2 firms making MRI and Navy gear to share Hauppauge factory after $1.8M upgrade
Dan Myer, founder of a Hauppauge maker of amplifiers, left, with employees Joe Beltrani, a test manager, and Joe Daleo, an engineer. Credit: Rick Kopstein
Two manufacturers of components for medical imaging and defense equipment hope to win larger contracts by moving to the same Hauppauge building.
CPC Operations LLC makes amplifiers from parts supplied by IPP Operations LLC. The amplifiers are found in large MRI machines at universities and health care institutions as well as U.S. Navy equipment used to jam communications.
"We go after biological adversaries, such as cancer, and military adversaries," CPC president and founder Dan Myer said on Tuesday. "We're doing the most powerful MRI scanners in the world right now."
He said CPC and IPP currently occupy two buildings in Hauppauge and Holbrook, which together total 24,000 square feet. The companies want to rent 45,000 square feet at 90 Davids Dr., which is adjacent to CPC’s headquarters in Hauppauge.
In order to grow the companies need more space, said Catherine Myer, chief financial officer at CPC and Dan's wife.
"If we wanted to hire another person, we couldn’t. There’s nowhere to put them," she told a meeting of the Suffolk County Industrial Development Agency last week.
CPC and IPP are both part of Communication Power Companies LLC. The latter in turn is owned by the private equity firm Addison Capital Partners in West Palm Beach, Florida, said Daniel P. Deegan, the companies’ real estate attorney.
CPC and IPP plan to spend $1.8 million on renovations to 90 Davids Dr., including the conversion of 29,000 square feet of warehouse space to manufacturing and product testing.
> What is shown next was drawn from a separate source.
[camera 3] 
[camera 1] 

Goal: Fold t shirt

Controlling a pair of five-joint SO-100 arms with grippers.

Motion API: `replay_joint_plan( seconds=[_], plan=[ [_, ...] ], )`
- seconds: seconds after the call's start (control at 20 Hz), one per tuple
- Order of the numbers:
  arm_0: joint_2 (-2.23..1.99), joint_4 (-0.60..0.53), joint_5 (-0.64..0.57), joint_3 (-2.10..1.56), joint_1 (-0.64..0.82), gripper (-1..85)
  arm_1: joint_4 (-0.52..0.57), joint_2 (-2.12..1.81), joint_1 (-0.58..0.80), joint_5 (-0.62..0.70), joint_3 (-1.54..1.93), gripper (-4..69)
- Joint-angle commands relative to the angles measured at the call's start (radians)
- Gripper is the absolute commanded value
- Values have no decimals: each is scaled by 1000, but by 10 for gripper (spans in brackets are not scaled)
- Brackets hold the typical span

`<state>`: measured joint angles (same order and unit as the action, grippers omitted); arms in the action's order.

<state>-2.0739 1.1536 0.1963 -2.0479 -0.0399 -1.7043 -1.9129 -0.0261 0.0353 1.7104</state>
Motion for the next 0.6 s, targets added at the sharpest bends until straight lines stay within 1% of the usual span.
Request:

The companies expect to move into the facility later this year, according to an application for IDA assistance.
The building was home to a data center for the news wire service Thomson Reuters until 2020. A year later, the property was purchased by warehouse developer Link Logistics Real Estate.
Last week, the Suffolk IDA board voted unanimously to grant CPC and IPP a tax-break package of $444,778, including $376,720 off property taxes over 10 years, or a savings of 27.5%.
In return for the aid, the companies promised to add eight jobs to their combined workforce of 79 people. Most of the new positions will pay $50,000 per year, on average, according to the IDA application.
Deegan, the attorney, said CPC and IPP plan "to grow even more" than the eight promised jobs.
The IDA vote paves the way for signing a 12-year lease, he said.
The building’s design, which includes a lobby atrium, will impress potential customers compared with the companies' present cramped quarters. "The space they are using now is antiquated and doesn’t meet their needs," Deegan said.
CPC, which opened in 1994, has won more than $500,000 in Navy contracts since 2012, including $359,000 in 2018 for a band transmitter, records show.
Kelly Murphy, the IDA’s CEO and executive director, told Newsday last week that CPC and IPP offer the type of "high-quality manufacturing jobs that we want to retain in Suffolk County. They’re also incredibly innovative and continue to create new products."